There are several obvious extensions to the proposal that are not addressed, and these omissions are intentional.
One possibility is to provide a syntax (perhaps negative subscripts) to allow numbering from the end of the list as well as the beginning.
Another possibility is to provide a notation for multiple subscripts, to allow surgical changes to be made in lists of lists.
These changes are not addressed primarily because the author of this TIP foresees that they are likely to cause undesirable interactions with future attempts to implement other types of indexed data structure, such as the maps, vectors, and matrices of products like BLT and Feather. In a fully developed Tcl 9.0, it would be desirable for all of these objects to support similar interfaces; this TIP proposes a minimal first step.

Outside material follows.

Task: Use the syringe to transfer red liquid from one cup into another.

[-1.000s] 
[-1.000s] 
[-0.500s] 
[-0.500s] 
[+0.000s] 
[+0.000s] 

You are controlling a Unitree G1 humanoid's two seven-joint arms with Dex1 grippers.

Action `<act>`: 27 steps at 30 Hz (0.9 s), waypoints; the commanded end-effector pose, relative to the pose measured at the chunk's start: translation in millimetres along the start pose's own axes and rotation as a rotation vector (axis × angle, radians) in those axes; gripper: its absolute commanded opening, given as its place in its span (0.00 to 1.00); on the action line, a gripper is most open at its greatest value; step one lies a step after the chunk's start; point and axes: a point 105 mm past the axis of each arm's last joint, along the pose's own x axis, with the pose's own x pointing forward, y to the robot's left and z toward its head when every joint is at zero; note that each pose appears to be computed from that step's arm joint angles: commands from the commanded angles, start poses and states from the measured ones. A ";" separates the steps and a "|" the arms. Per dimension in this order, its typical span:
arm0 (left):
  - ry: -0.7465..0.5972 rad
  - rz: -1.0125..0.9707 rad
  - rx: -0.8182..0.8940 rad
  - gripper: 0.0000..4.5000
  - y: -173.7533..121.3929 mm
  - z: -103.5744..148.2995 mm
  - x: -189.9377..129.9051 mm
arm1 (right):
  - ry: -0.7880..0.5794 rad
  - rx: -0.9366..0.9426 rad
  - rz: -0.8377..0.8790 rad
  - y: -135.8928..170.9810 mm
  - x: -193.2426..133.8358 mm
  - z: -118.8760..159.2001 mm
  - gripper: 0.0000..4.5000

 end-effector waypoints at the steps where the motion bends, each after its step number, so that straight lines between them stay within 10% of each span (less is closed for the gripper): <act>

The array command continues to operate only on associative arrays.
Lists are a simple enough structure that the full power of the array command is not required to deal with them, and having it work on lists as well as arrays seems like needless effort. Moreover, existing code may well depend on a combination of [array exists] and [info exists] to distinguish associative arrays from scalar variables (including lists).

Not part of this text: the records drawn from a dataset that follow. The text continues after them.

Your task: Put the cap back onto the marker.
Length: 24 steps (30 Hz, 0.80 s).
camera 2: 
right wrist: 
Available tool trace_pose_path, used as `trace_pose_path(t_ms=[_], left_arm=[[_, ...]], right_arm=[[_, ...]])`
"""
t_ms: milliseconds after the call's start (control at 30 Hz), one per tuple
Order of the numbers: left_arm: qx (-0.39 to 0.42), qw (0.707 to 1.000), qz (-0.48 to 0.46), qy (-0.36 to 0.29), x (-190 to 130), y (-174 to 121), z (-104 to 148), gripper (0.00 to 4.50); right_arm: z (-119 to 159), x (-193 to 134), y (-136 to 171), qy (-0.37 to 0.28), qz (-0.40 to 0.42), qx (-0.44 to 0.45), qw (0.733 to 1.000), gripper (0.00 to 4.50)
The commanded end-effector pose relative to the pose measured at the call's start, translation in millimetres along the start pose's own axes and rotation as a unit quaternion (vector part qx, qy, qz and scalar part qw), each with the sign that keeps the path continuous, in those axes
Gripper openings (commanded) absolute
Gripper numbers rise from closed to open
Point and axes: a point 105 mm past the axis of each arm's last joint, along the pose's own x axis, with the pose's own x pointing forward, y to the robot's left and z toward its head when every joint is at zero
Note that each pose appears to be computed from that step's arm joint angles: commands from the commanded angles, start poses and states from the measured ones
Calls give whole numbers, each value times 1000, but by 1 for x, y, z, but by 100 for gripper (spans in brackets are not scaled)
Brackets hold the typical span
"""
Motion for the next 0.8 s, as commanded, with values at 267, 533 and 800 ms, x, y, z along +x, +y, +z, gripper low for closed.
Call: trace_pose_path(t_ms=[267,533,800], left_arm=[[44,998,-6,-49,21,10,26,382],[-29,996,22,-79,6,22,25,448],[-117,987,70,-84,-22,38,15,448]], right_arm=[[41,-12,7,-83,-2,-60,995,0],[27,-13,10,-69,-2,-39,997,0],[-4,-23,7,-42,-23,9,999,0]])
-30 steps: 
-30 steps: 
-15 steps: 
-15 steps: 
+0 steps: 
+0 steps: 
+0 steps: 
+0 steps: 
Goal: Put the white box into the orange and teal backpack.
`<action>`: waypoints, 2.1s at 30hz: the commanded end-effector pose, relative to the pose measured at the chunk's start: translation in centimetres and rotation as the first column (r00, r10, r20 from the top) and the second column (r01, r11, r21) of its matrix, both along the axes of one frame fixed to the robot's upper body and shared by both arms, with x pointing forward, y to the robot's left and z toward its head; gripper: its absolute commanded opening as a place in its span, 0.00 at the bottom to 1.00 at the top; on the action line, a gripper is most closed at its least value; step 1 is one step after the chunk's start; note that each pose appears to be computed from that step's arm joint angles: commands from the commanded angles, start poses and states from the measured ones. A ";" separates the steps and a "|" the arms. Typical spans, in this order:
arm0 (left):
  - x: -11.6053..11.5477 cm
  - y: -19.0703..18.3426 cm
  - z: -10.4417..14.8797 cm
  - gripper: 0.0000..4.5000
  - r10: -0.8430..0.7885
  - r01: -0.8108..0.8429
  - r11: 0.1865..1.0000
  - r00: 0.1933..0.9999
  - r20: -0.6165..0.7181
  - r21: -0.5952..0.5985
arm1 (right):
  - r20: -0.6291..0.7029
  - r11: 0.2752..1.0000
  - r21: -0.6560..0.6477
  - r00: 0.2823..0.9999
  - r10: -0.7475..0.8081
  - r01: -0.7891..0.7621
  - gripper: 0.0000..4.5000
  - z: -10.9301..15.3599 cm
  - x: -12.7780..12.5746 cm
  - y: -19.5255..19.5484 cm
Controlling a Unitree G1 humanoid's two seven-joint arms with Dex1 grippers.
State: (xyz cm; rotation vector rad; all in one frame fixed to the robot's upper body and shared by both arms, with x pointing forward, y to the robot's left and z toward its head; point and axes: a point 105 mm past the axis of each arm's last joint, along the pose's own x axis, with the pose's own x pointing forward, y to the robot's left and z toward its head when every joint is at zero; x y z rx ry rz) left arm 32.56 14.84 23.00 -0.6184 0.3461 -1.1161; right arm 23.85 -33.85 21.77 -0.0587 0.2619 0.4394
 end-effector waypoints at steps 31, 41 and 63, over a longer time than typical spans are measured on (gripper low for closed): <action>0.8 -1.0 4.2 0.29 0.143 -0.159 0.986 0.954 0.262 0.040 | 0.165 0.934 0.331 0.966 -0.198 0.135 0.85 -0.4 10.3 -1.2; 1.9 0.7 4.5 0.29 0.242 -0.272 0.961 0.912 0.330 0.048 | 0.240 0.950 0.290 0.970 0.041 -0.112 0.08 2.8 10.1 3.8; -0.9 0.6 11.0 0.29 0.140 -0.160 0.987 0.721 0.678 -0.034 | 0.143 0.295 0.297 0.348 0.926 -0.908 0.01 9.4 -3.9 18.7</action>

We might wish to extend upvar syntax to allow a list element to be designated.
Extending the syntax in this fashion would make upvar more consistent in its behavior, but appears to be expensive, in terms of both performance (tracking down the linked references if a list is rebuilt) and the effort required for implementation (the author of this TIP is unlikely to have the time required to implement the necessary changes to struct Var and the associated code). In fact, the author of this TIP would much rather deprecate the use of upvar to refer to array elements. A disproportionate amount of code goes into supporting this seldom-used feature.
No reference implementation has yet been developed; the author of this TIP wishes to solicit the opinions of the Tcl community before spending a lot of time implementing a possibly bad idea.
This document has been placed in the public domain.
This is not necessarily the current version of this TIP.